- _ASSIGNED TASK_
All lines below are to be transcribed exactly.

- _COLLECTED DATA_
..........

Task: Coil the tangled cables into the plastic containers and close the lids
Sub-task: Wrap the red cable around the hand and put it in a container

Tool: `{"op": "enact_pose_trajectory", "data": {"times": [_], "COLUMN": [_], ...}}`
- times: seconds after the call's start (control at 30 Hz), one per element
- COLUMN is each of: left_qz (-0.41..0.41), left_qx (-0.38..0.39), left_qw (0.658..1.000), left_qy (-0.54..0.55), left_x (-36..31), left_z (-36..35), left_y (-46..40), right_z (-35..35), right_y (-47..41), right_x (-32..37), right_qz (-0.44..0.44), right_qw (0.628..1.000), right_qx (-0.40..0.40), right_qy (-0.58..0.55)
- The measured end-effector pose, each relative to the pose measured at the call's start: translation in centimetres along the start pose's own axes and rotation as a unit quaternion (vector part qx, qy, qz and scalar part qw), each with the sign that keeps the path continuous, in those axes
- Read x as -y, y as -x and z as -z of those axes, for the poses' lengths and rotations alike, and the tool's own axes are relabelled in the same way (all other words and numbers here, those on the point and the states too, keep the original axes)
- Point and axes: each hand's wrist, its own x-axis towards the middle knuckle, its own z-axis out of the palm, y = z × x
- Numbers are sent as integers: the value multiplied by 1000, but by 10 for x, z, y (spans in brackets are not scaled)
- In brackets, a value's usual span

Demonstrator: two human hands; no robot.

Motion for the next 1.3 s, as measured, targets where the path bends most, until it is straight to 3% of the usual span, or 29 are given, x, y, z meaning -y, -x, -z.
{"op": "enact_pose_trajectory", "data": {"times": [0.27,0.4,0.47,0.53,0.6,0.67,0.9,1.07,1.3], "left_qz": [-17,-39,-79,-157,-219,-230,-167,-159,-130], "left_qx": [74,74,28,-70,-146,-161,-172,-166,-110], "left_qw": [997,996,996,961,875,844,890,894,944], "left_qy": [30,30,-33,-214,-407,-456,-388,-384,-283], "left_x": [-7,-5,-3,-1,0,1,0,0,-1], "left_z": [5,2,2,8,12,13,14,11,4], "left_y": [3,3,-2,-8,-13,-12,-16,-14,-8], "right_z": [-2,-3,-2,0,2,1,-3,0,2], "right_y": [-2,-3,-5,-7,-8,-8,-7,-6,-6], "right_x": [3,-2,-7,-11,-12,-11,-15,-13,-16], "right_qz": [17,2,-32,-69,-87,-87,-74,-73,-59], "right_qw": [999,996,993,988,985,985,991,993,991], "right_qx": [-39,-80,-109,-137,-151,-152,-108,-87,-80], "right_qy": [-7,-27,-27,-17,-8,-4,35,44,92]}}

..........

- _TASK RESPONSE_
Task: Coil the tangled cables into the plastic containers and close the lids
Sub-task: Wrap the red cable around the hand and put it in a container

Tool: `{"op": "enact_pose_trajectory", "data": {"times": [_], "COLUMN": [_], ...}}`
- times: seconds after the call's start (control at 30 Hz), one per element
- COLUMN is each of: left_qz (-0.41..0.41), left_qx (-0.38..0.39), left_qw (0.658..1.000), left_qy (-0.54..0.55), left_x (-36..31), left_z (-36..35), left_y (-46..40), right_z (-35..35), right_y (-47..41), right_x (-32..37), right_qz (-0.44..0.44), right_qw (0.628..1.000), right_qx (-0.40..0.40), right_qy (-0.58..0.55)
- The measured end-effector pose, each relative to the pose measured at the call's start: translation in centimetres along the start pose's own axes and rotation as a unit quaternion (vector part qx, qy, qz and scalar part qw), each with the sign that keeps the path continuous, in those axes
- Read x as -y, y as -x and z as -z of those axes, for the poses' lengths and rotations alike, and the tool's own axes are relabelled in the same way (all other words and numbers here, those on the point and the states too, keep the original axes)
- Point and axes: each hand's wrist, its own x-axis towards the middle knuckle, its own z-axis out of the palm, y = z × x
- Numbers are sent as integers: the value multiplied by 1000, but by 10 for x, z, y (spans in brackets are not scaled)
- In brackets, a value's usual span

Demonstrator: two human hands; no robot.

Motion for the next 1.3 s, as measured, targets where the path bends most, until it is straight to 3% of the usual span, or 29 are given, x, y, z meaning -y, -x, -z.
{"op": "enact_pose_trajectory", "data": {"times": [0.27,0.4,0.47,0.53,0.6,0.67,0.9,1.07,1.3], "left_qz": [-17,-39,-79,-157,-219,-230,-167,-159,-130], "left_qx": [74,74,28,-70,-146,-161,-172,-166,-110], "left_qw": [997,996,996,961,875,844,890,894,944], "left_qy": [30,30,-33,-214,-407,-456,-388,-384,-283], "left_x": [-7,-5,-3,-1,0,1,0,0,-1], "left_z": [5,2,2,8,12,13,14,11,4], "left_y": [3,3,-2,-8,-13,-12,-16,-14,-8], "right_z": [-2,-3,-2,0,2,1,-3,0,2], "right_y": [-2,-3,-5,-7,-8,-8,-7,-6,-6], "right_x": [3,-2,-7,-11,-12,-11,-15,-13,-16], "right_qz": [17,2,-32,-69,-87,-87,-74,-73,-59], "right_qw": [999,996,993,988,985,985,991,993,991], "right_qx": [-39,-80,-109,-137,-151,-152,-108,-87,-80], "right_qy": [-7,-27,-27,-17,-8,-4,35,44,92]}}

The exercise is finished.